US 12,335,547 B2
Candidate ranking for content recommendation
Rakesh Ravuru, San Jose, CA (US); Abhishek Bambha, Burlingame, CA (US); Jing Lu, San Jose, CA (US); Zidong Wang, San Jose, CA (US); and Jing Xie, San Jose, CA (US)
Assigned to Roku, Inc., San Jose, CA (US)
Filed by ROKU, INC., San Jose, CA (US)
Filed on Oct. 13, 2022, as Appl. No. 17/965,176.

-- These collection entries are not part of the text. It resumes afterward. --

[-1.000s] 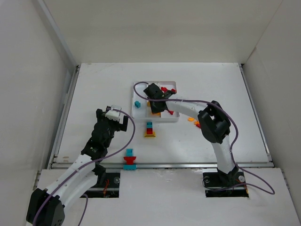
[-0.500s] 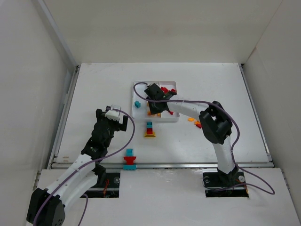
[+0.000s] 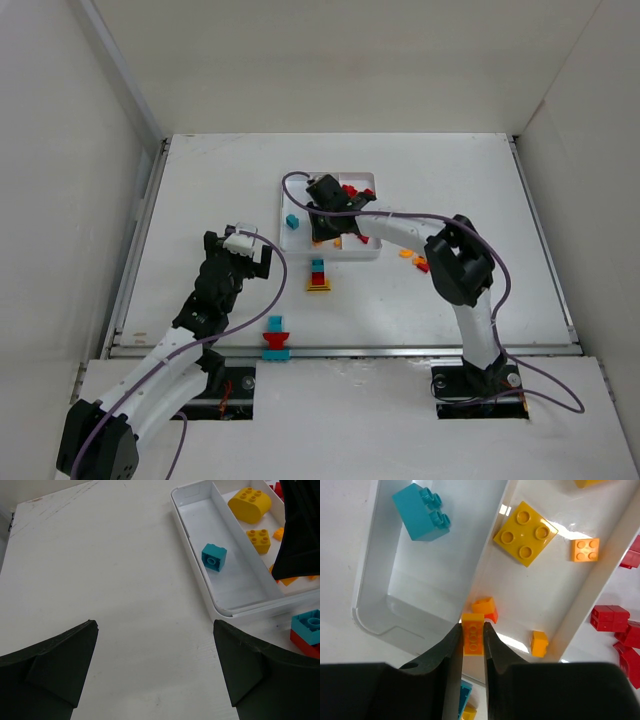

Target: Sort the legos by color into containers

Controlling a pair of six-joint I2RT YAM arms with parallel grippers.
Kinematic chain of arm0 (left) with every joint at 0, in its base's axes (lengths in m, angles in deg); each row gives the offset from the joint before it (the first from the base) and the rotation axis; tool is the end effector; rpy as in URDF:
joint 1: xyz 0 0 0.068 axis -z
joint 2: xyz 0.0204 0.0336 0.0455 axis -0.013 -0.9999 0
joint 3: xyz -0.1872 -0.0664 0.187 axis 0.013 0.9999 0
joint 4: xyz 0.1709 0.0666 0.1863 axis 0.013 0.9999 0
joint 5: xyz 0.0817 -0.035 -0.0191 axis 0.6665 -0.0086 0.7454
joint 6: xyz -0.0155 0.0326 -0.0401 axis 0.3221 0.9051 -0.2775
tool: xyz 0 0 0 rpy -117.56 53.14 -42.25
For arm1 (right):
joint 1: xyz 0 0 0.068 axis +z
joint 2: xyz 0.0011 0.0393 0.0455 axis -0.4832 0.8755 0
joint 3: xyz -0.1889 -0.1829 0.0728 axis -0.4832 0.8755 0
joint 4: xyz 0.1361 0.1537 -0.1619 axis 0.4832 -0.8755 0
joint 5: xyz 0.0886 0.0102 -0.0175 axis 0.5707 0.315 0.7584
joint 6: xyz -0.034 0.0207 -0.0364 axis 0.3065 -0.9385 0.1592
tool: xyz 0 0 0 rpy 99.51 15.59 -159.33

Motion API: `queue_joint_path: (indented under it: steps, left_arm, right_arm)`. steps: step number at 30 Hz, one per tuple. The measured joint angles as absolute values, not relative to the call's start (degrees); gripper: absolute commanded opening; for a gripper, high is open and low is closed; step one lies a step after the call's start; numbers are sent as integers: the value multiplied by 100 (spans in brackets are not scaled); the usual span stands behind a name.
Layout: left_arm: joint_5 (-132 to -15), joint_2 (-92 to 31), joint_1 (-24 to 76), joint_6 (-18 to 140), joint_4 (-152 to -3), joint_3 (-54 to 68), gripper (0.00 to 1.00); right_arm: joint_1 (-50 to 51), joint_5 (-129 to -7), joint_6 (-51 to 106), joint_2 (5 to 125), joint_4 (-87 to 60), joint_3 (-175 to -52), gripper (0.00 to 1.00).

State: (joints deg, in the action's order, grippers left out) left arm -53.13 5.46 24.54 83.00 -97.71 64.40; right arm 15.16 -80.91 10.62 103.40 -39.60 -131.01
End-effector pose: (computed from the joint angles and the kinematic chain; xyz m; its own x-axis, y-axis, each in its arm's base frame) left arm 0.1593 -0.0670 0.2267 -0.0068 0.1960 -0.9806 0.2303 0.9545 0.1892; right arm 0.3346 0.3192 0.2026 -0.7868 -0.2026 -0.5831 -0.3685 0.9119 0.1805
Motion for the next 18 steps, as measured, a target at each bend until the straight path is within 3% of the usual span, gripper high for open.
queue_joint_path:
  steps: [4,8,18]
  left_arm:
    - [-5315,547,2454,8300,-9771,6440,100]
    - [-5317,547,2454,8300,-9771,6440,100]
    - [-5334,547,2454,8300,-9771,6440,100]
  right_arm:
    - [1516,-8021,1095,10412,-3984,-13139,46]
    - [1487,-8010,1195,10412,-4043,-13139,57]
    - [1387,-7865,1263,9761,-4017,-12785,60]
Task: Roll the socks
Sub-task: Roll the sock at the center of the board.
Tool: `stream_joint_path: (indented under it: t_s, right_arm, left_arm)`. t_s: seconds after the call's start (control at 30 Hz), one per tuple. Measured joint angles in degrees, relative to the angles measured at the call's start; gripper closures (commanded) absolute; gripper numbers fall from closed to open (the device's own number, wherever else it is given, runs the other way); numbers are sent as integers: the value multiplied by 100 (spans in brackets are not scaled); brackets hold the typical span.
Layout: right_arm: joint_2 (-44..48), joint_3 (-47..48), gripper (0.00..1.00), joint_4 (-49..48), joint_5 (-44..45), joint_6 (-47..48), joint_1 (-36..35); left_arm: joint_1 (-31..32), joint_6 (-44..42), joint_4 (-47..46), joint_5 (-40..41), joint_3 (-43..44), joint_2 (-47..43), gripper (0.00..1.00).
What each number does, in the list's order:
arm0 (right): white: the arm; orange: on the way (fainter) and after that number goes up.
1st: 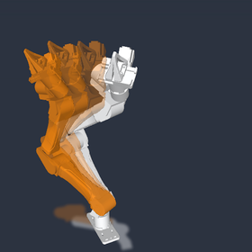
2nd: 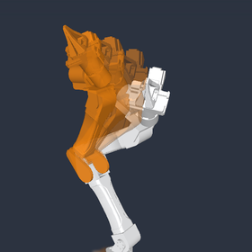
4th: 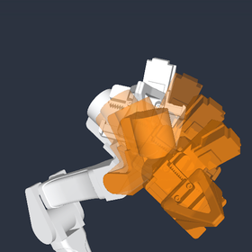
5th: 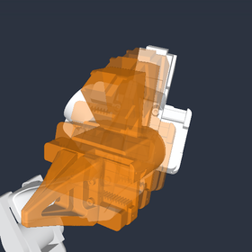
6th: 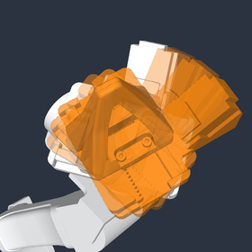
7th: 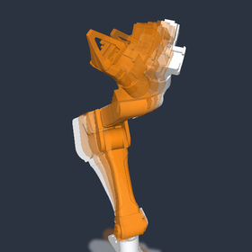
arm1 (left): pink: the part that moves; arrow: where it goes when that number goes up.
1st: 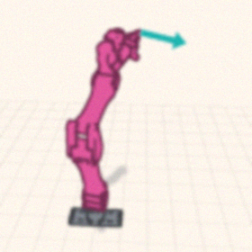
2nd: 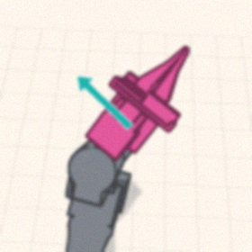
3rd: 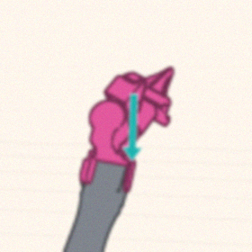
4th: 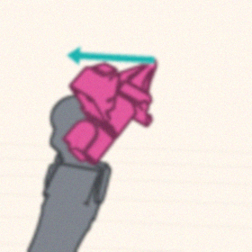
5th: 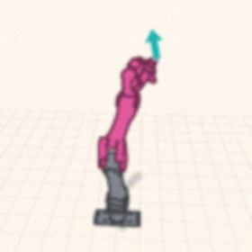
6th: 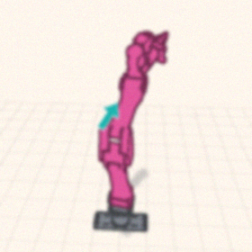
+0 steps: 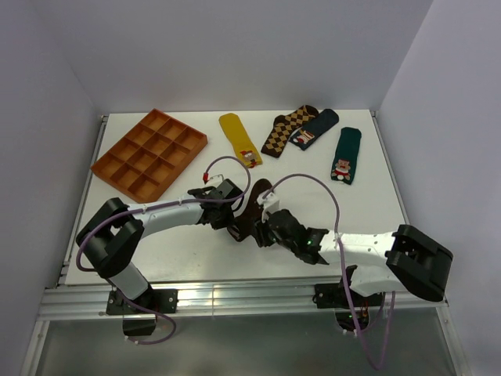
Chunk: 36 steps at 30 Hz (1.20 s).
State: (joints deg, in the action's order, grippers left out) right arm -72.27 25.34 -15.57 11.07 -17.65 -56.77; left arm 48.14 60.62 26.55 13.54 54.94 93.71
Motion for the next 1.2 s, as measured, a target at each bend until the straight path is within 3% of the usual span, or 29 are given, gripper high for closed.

Prior Publication US 2024/0129565 A1, Apr. 18, 2024
Int. Cl. H04N 21/25 (2011.01)
CPC H04N 21/251 (2013.01) 22 Claims
OG exemplary drawing
 
10. A computing system for candidate ranking for content recommendation, comprising:
one or more memories; and
at least one processor each coupled to at least one of the memories and configured to perform operations comprising:
receiving category candidates over a network, wherein each of the category candidates comprises content candidates associated with one or more applications operating on media devices;
receiving time series data associated with the content candidates, wherein the time series data comprises a time period of user interaction with one of the one or more applications in a session;
ranking the category candidates based on a machine learning model, wherein the machine learning model is trained using a learning algorithm based on the time series data;
generating a popularity score for one or more of the content candidates, wherein the popularity score comprises a number of times a particular content candidate has been searched for;
ranking the content candidates in each of the category candidates based on the time series data and the popularity score;
causing the ranked category candidates and the ranked content candidates to be outputted for display;
receiving feedback indicating a subset of the ranked content candidates have not been interacted with by one or more users; and
reducing the ranking of one or more of the subset of the ranked content candidates based on the feedback.